FBers lose touch with reality. They don't produce anything. They expend hours being unproductive, fooling themselves into thinking they are being productive. And now, studies are showing that FBer's suffer anxiety from their FB experience. Why participate in anything that serves only to decrease your productivity while increasing your stress? How insane is that?

They talk about their virtual worlds, as if anyone else even knows what they are talking about, or cares. I don't care if your pig got out on Farmville. I've been told there is a small community in SE Colorado--a farm community for gossakes--that is addicted to FB and they all play Farmville. Farmers and ranchers playing Farmville (eyes rolling).

This whole friends thing is so . . .high school. I'll bet Whatshisname didn't have friends until he became famous for making FB. Wanting to be popular, he created a site dedicated to how many friends you could entice into your circle. In so doing, he brought the whole immature high school/college culture of fraternity and popularity into the adult world as a massive personal distraction and expanding it to pretenses of marketing so as to cater to businesses who prostitute themselves so you will "like" them. Silly me, if I like a business, I patronize it, I don't vote for it.

But what FBers call friends, I call acquaintances. After all, a friend by definition, is someone you can count on to take certain risks on your behalf, secure that you won't betray their trust. Acquaintances on the other hand, are just people you know who pass in and out of your world without contributing anything meaningful to enhancing your life, often leeching off of you in an effort to enhance themselves. Not that there is anything wrong with being an acquaintance, but it's certainly not a friend and shouldn't pretend to be a friend. Mature adults don't collect acquaintances masquerading  as friends, only shallow, superficial people do.

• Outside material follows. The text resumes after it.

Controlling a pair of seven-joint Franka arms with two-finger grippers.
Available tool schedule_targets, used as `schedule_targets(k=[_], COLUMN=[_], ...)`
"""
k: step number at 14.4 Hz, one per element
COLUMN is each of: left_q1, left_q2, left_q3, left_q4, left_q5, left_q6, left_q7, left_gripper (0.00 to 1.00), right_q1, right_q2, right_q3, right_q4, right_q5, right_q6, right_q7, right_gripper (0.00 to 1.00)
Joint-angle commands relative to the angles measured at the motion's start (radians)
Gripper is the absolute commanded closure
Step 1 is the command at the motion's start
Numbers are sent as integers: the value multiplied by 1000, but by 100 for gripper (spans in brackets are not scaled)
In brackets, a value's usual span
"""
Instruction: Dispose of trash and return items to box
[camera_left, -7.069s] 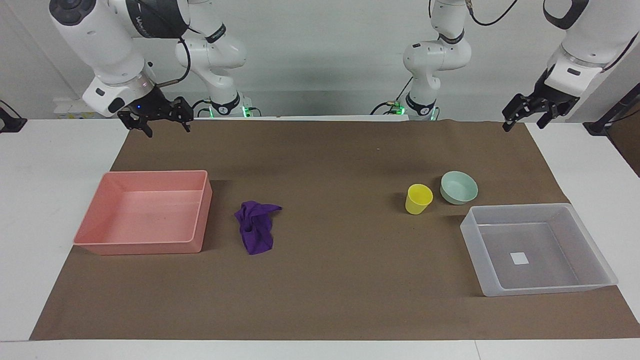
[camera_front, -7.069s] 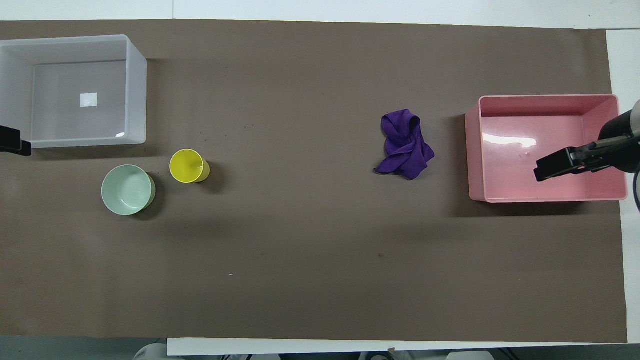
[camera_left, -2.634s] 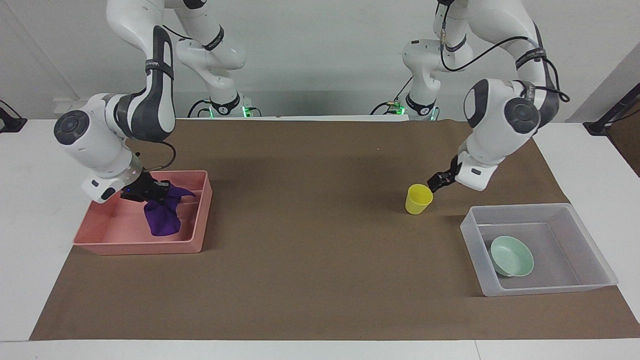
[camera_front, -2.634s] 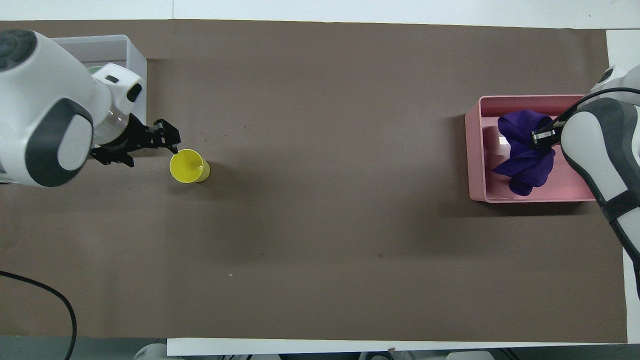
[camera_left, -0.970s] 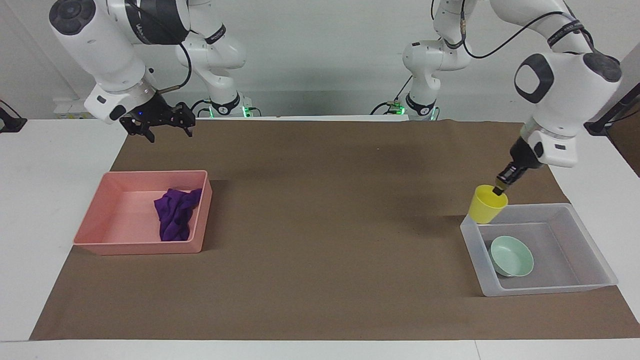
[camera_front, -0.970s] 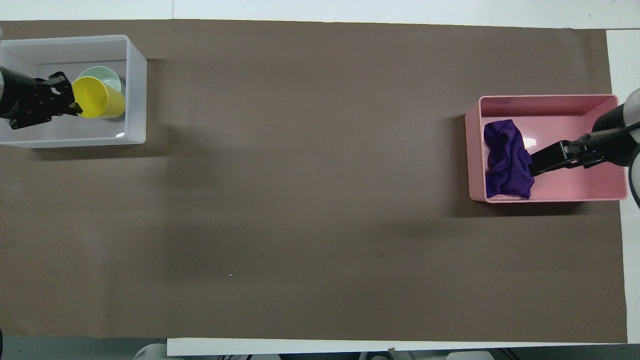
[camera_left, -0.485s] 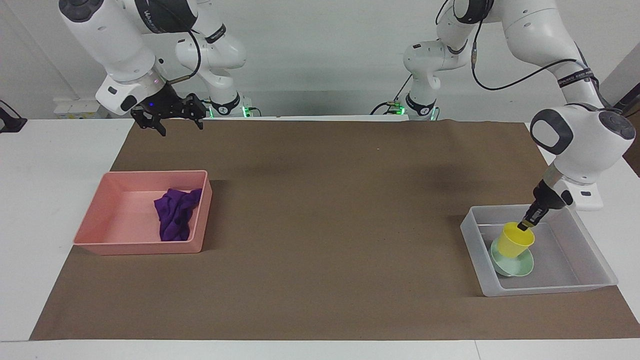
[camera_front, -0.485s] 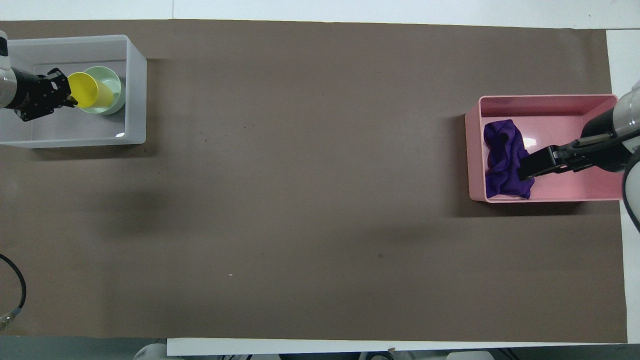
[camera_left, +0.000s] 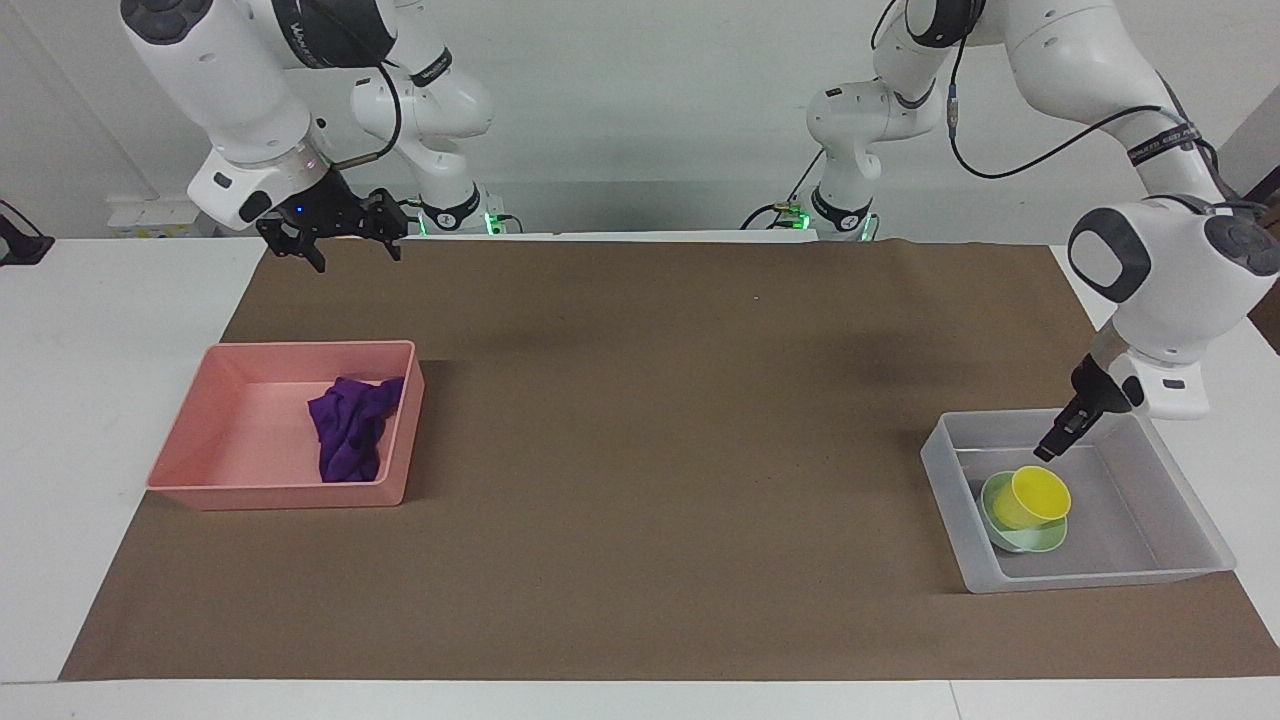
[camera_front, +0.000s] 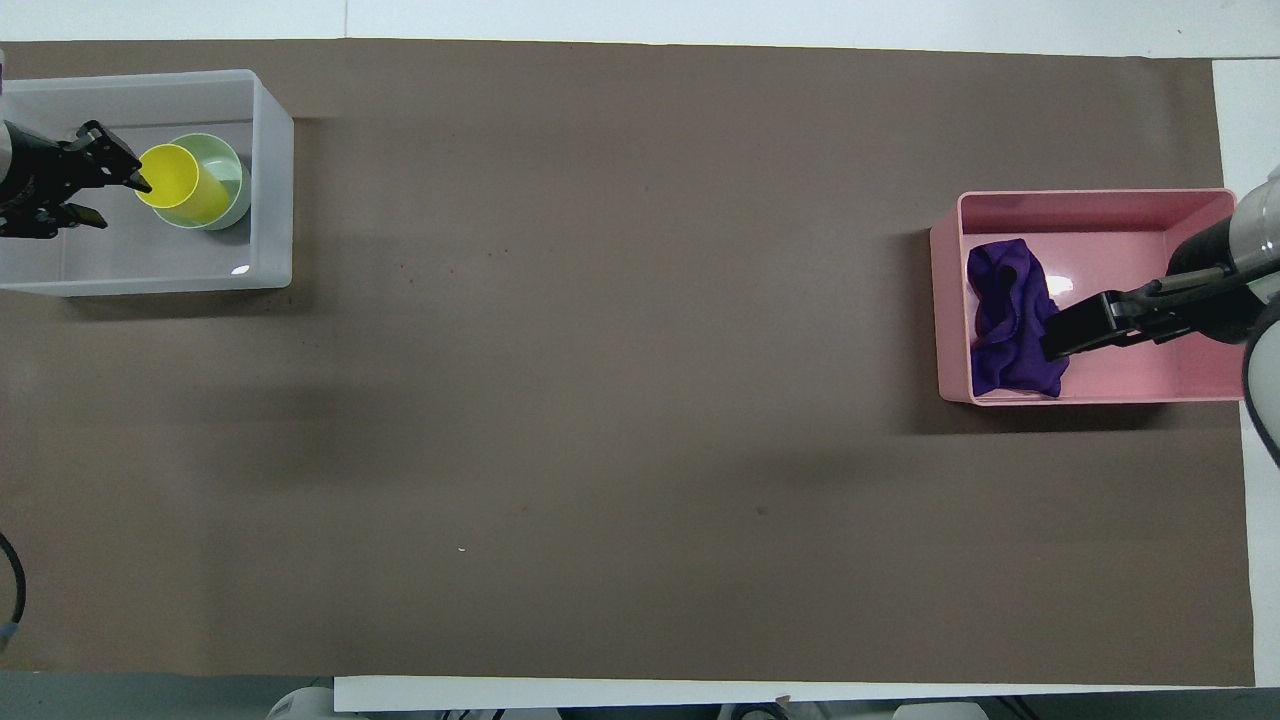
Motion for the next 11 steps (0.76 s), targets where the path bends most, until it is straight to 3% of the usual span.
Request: schedule_targets(k=[1,5,7,11], left_q1=[-59,-99,-97,-97], left_q2=[-149,-304,-329,-335], left_q3=[6,4,1,1], left_q4=[-20,-14,17,22], left_q5=[27,25,22,15], left_q6=[-168,-401,-495,-506], left_q7=[101,283,374,443], left_gripper=[0,0,0,0], right_q1=[-18,-19,-20,-20], right_q2=[-17,-15,-15,-15], right_q3=[6,0,0,0], right_q4=[-16,-17,-17,-17], right_q5=[-11,-14,-17,-25], right_q6=[6,35,35,35], right_q7=[4,-46,-46,-45], right_gripper=[0,0,0,0])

I actually tried a FB practice in real life - I commented during a phone call how I had to take kitty to the vet to get his nuggets removed. My friend didn't care. She continued on the really important subject we were discussing. My feelings weren't hurt. My friends and I  really do focus on more important things than the minutia of our respective lives.And we don't engage in insincere ego-stroking or false interest in nonsense that is so prevelant on FB.

Which brings me back to "I don't do FB." Neither do most of my real friends. We all find it a superficial drain on our valuable time, reeking of immature school social posturing. We all grew up and put away childish things to get on with real life.It really is a lot more fulfilling, and fun than this useless, fake social club world.

So, to all you FB fanatics who care about the minutia in someone else's life, I've got to pick up kitty sans his nuggets. ((Poor baby boy.))

Get a life! Yes, it takes some work, but it's worth it.